Two of the most common types of raster files are:
* TIFF: Tagged Image File Format for storing raster graphics images.
* GeoTIFF: TIFF file with georeferencing information embedded.

Think of a GeoTIFF file as a collection of actual rasters (we will later deal with them as `numpy.ndarray`) and a collection of metadata that contains georeferencing information. The potential metadata information includes map projection, coordinate systems, and everything else necessary to establish the exact spatial reference for the file. 

In this notebook we will be using data fromm the [Gridded Population of the World data set](https://sedac.ciesin.columbia.edu/data/set/gpw-v4-population-count-rev11) produced by a team at Columbia University. We'll be using the version provided at a 15 arcminute or a 0.25 degree resolution (about 30km). This version of the dataset describes the total number of individuals that are estimated to have lived in each grid cell in the year 2000.

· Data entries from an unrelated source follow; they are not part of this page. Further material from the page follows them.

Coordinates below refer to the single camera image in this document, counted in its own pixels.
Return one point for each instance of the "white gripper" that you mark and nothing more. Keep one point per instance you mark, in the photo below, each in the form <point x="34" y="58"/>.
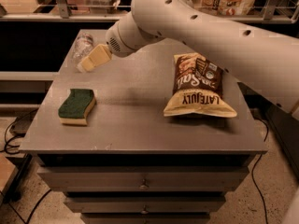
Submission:
<point x="119" y="44"/>

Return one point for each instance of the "clear plastic water bottle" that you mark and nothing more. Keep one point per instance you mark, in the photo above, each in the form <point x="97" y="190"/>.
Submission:
<point x="82" y="48"/>

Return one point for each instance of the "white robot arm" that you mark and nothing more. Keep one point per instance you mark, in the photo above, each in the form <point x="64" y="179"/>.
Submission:
<point x="265" y="61"/>

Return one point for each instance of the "black bag on shelf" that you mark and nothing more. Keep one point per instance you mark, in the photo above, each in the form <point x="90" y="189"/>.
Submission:
<point x="125" y="5"/>

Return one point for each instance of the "green yellow sponge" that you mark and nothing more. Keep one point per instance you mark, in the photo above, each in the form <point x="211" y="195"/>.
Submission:
<point x="76" y="107"/>

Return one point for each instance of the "grey drawer cabinet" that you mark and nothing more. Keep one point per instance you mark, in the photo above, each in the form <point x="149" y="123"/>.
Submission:
<point x="130" y="164"/>

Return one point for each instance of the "brown Late July chip bag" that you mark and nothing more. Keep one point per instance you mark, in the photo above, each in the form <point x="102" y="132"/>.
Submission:
<point x="197" y="88"/>

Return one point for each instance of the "metal shelf rail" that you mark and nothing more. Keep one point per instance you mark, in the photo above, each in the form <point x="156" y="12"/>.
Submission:
<point x="264" y="11"/>

#### Using `rasterio` to view raster metadata.

We now start exploring how to use `rasterio` to read existing GeoTIFF files and perform some useful operations on them. 

In [None]:
dataset = rasterio.open('Data/GPW.tif')

Let's check the metadata (data that provides information about other data) of the GeoTIFF file first.

We want to know how many layers (bands) there are in the file. A band is like a layer, or a channel. An RGB image, for example, has three channels/bands/layers. Each band shares the same georeferencing information with each other.

In [None]:
dataset.count

Or alternatively,

In [None]:
dataset.indexes

If you see `(1,)` that means that there is only one band in the raster. `rasterio` starts counting from 1.

We can view the coordinate reference system (CRS) by

In [None]:
dataset.crs

The output is EPSG 4326/WGS84: World Geodetic System 1984, commonly used in GPS. This maps a point on earth to a set of longitude, latitude coordinate (notice that epsg 4326 uses the order [lon, lat]). 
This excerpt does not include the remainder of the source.